- **WORK TO COMPLETE**:
Copy out each line featuring the string "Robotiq" from the entries beneath.

Stored records
# # #
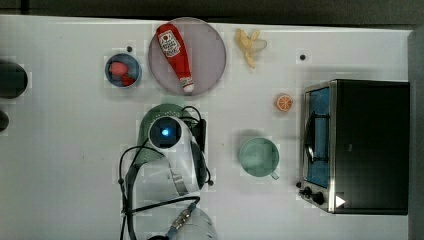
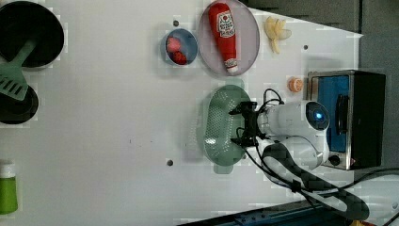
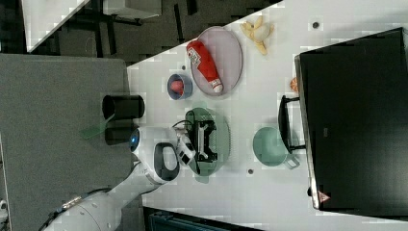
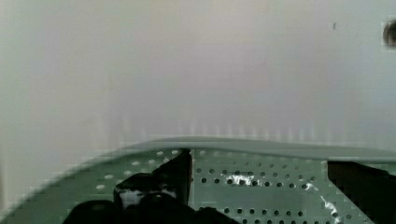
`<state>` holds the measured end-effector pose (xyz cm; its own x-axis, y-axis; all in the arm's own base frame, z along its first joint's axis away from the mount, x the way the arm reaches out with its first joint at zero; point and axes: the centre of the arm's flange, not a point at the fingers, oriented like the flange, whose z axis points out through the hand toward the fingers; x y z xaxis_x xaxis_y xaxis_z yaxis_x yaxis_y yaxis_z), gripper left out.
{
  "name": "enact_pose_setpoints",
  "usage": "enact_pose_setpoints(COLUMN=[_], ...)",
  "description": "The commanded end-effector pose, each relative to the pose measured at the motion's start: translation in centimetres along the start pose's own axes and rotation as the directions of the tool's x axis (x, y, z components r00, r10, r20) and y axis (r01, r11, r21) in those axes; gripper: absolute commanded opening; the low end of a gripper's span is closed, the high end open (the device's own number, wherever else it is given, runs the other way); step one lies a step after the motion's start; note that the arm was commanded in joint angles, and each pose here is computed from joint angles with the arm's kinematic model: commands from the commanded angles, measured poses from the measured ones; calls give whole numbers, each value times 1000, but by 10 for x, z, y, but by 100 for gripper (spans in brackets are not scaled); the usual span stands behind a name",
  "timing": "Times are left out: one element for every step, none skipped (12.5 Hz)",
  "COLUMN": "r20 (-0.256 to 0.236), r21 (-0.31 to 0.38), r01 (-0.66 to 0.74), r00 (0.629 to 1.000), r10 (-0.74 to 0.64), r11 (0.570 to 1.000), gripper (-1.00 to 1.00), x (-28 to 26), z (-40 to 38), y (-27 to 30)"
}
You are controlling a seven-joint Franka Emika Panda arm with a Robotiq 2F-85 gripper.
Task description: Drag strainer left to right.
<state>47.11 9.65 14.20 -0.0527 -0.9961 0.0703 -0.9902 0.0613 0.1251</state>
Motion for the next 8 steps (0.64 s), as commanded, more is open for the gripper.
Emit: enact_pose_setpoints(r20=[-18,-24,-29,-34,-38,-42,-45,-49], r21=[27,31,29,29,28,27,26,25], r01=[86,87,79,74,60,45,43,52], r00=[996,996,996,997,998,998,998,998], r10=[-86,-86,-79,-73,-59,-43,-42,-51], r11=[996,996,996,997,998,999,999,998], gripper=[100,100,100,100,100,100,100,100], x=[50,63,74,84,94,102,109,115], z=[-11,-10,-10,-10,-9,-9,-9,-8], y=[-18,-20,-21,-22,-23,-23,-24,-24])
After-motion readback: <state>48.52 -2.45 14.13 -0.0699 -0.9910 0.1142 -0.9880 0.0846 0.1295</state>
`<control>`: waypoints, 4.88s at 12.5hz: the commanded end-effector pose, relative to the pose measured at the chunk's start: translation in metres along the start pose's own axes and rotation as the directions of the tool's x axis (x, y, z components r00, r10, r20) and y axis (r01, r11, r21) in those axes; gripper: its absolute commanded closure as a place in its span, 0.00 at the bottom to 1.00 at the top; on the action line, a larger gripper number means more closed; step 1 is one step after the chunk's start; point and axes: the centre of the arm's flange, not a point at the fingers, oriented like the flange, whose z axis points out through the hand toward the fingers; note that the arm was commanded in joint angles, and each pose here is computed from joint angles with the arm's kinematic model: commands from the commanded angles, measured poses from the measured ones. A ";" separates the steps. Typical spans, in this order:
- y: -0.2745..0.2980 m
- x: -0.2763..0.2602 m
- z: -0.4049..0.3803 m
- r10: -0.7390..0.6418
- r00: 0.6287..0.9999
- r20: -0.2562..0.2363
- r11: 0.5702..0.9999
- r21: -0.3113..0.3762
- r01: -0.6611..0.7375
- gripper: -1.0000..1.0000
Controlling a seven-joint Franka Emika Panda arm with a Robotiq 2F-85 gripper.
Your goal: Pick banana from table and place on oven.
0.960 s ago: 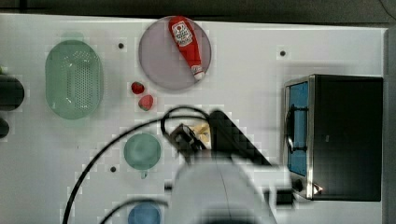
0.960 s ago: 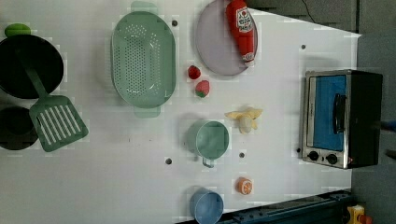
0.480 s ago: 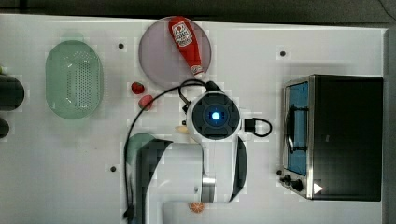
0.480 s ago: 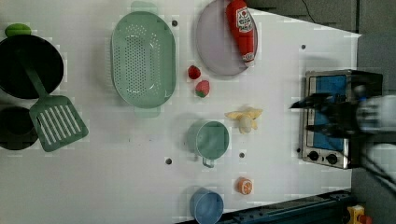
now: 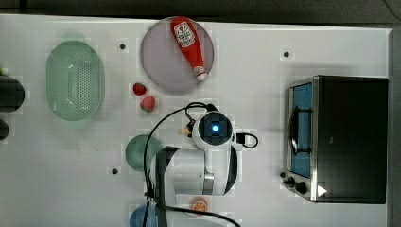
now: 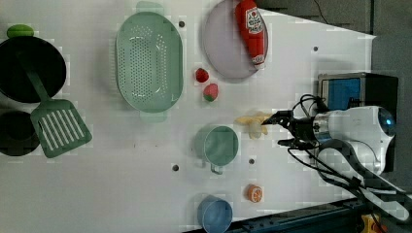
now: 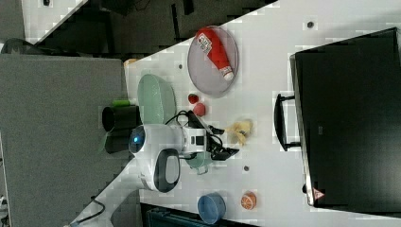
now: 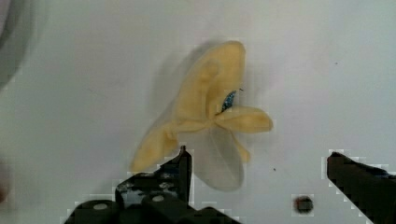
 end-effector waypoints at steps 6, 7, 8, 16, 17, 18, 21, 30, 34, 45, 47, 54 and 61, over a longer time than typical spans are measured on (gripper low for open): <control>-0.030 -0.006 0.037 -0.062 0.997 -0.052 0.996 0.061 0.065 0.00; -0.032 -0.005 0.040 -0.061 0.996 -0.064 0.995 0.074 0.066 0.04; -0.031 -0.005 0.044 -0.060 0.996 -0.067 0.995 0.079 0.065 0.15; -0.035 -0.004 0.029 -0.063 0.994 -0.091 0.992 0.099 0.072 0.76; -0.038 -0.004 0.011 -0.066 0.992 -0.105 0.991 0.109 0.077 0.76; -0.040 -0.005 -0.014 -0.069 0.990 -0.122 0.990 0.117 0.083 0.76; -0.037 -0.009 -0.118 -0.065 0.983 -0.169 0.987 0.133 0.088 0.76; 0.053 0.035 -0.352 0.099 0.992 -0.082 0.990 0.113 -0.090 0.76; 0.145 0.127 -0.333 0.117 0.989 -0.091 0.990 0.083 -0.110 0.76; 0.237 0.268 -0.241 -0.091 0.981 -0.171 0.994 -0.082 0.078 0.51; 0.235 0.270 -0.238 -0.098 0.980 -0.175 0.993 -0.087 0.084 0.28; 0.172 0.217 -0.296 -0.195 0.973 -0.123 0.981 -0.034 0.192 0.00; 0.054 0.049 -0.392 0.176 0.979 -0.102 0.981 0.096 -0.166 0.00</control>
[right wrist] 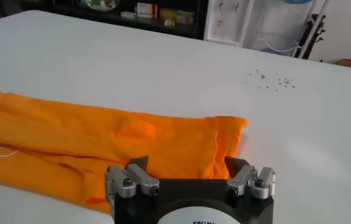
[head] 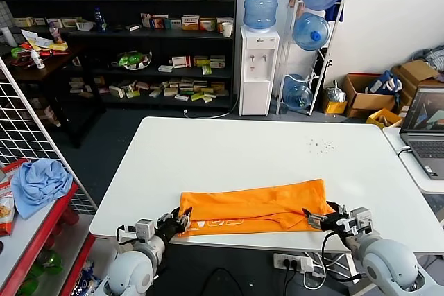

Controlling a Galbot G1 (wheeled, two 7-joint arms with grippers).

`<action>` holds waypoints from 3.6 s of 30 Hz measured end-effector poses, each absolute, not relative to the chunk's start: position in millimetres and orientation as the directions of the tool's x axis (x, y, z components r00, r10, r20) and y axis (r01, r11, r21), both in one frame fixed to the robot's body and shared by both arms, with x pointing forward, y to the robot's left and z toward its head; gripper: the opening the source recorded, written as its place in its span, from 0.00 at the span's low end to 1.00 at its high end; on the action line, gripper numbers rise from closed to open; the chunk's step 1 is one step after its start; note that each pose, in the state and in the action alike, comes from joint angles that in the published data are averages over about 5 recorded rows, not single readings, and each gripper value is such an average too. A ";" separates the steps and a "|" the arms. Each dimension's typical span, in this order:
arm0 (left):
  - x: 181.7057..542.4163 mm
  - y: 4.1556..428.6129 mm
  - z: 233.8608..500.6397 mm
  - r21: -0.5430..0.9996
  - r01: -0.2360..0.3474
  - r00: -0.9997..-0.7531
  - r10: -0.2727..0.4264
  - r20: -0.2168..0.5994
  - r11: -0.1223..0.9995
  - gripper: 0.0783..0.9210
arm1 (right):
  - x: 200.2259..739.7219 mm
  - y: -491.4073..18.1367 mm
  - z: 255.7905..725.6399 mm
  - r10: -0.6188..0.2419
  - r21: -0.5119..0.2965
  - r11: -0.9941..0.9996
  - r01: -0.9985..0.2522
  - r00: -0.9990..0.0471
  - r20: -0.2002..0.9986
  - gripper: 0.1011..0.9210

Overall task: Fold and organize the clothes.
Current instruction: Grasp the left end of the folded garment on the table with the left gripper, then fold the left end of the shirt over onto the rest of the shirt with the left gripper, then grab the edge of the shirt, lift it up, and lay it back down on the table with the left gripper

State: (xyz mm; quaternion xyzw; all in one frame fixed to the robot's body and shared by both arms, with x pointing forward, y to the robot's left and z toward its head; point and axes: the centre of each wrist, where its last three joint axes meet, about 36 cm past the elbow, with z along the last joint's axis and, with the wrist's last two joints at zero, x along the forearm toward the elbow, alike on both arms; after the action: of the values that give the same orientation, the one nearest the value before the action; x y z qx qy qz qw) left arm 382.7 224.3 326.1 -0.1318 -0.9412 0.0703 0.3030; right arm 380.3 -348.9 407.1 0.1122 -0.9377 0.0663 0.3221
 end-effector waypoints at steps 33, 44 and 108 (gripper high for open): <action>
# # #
- **RESULT FOR THIS EXERCISE**:
You are controlling a seven-joint Franka Emika Panda arm with a Robotiq 2F-85 gripper.
Controlling a seven-joint Franka Emika Panda arm with a Robotiq 2F-85 gripper.

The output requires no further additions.